|
|
|
|
|
by X-Istence
1331 days ago
|
|
You are conflating keep alive with http pipelining, they are not one and the same. Keep alive may be supported and servers may claim to have fully parses request 1 correctly so they can be fairly confident request 2 can be parsed correctly, but reading the spec one way or another and that is no longer a guarantee that holds. Keep alive and http pipelining are supported by major servers, some with bugs or issues, but no clients pipeline requests (at least not the major browsers, curl and other popular tooling). It’s not FUD, pipelining and reuse of an existing connection is broken in the face of trying to parse text protocols that don’t have well defined semantics and where implementations reading the same documentation provide different results because it’s not black and white, it’s fuzzy around the edges. |
|
Pipelining is just normal usage of TCP, which is a mechanism to establish two queues of bytes between two endpoints on a network.

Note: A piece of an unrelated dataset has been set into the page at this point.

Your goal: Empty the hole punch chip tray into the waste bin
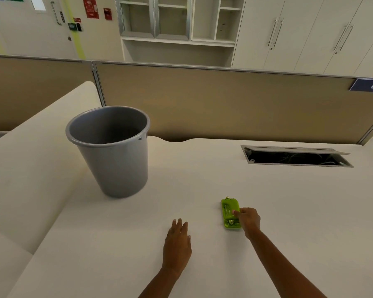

There is no difference between sending data before or after having received data from the other party. The two directions are logically independent, even if at the transport level data from one direction contains acks of the other direction.
Now, some servers will start processing requests on a given connection in parallel, and will not correctly synchronize the multiple threads trying to write back their respective response to the client. This is just a bug on the server doing multithreading incorrectly, and has nothing to do with any framing problems in the protocol.
I suppose HTTP/2 supports that use case better, since it can multiplex the concurrent responses, but the correct thing to do is to simply treat each request synchronously one after the other, and not parallelize the processing of multiple requests on a given TCP connection.